Jurisdictional neutrality (was Re: Copy-Back License draft for discussion)

David Ryan david at einet.com.au
Wed Apr 27 04:10:33 UTC 2005


Brendan Scott wrote:

> Gregory Aharonian wrote:
>
>> Larry rosen responds to:
>
>
> [Discussion about 17 USC 102(b) etc]
>
>
> This discussion may be relevant in the US, but to the rest of us is 
> not all that relevant. (well - at least not until it's imposed 
> domestically by the next Bilateral [!F]TA).
>
> It would be preferable (IMO) for OSI to adopt a position of 
> jurisdictional neutrality in licenses, or, at least, encourage 
> jurisdiction specific material to be included in a severable portion 
> of the relevant license.  This would mean drafting licenses by 
> reference to actions, rather than legal constructions (eg 
> "modification" rather than "production of a derivative work").  To the 
> extent (eg in the US) a modification doesn't constitute a derivative 
> work, the actor does not need to rely on the license to create the 
> modification. 


While discussing the OVPL/OVLPL licenses with Alex, I questioned if it 
were possible to do the same.  ie to include a serverable potion of the 
license specific to jurisdiction.  For now, I'm having assessed the 
validity of the license in Australia and what changes are required to 
meet Australian law.  This will solve the problem for Australia, but 
does not solve it for other jursdictions.
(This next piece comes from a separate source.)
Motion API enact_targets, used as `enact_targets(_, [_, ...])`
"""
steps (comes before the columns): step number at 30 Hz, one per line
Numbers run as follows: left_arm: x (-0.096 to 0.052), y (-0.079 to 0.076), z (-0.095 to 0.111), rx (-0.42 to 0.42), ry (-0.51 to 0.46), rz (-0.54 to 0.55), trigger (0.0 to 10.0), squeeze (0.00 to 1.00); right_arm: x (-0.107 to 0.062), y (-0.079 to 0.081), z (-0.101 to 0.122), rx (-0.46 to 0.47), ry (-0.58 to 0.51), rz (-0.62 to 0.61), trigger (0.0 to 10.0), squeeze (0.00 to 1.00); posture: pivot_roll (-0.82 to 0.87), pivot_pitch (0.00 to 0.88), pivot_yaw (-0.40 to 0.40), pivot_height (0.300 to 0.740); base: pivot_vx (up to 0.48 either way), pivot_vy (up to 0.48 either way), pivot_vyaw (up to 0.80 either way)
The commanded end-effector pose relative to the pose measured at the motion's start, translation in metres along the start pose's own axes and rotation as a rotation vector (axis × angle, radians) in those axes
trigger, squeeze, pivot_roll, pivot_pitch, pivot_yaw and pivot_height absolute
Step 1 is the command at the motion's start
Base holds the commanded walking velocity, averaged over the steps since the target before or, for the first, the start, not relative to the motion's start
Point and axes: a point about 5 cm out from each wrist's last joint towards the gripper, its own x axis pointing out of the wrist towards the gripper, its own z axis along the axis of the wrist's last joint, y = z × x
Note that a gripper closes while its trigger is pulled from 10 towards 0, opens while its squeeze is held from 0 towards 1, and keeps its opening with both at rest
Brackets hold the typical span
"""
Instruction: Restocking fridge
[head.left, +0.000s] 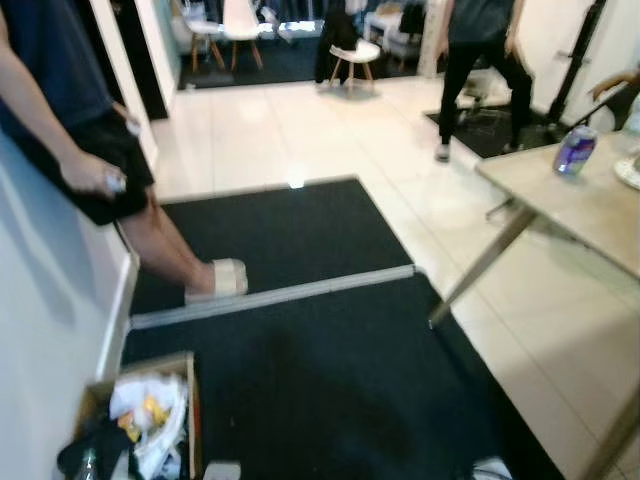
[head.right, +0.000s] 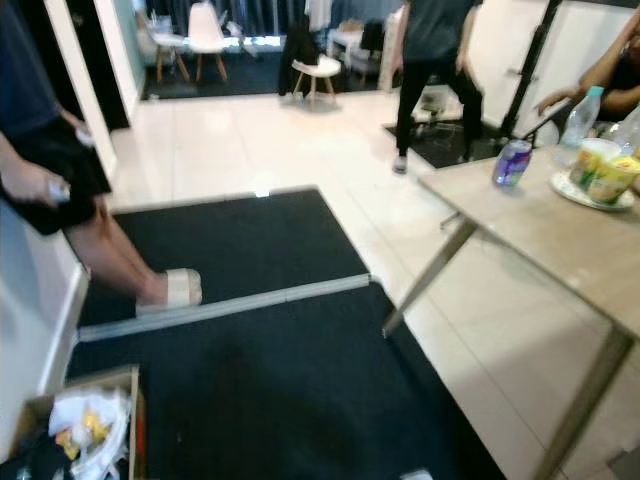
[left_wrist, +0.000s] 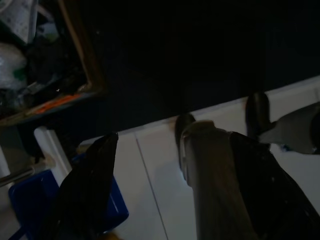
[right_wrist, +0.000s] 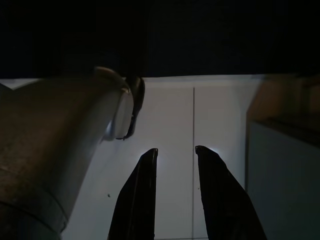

I have not yet seen a license which accomplishes the method you suggest 
in a license, and would be interested if anyone has seen such 
provisions.  Assuming that Aharonian's comment "By statute or caselaw, 
neither Paris nor Berne nor TRIPS are self-executing." is true, then 
this is going to be a problem for licenses that place the jurisdiction 
to that of the author.

Regards,
David.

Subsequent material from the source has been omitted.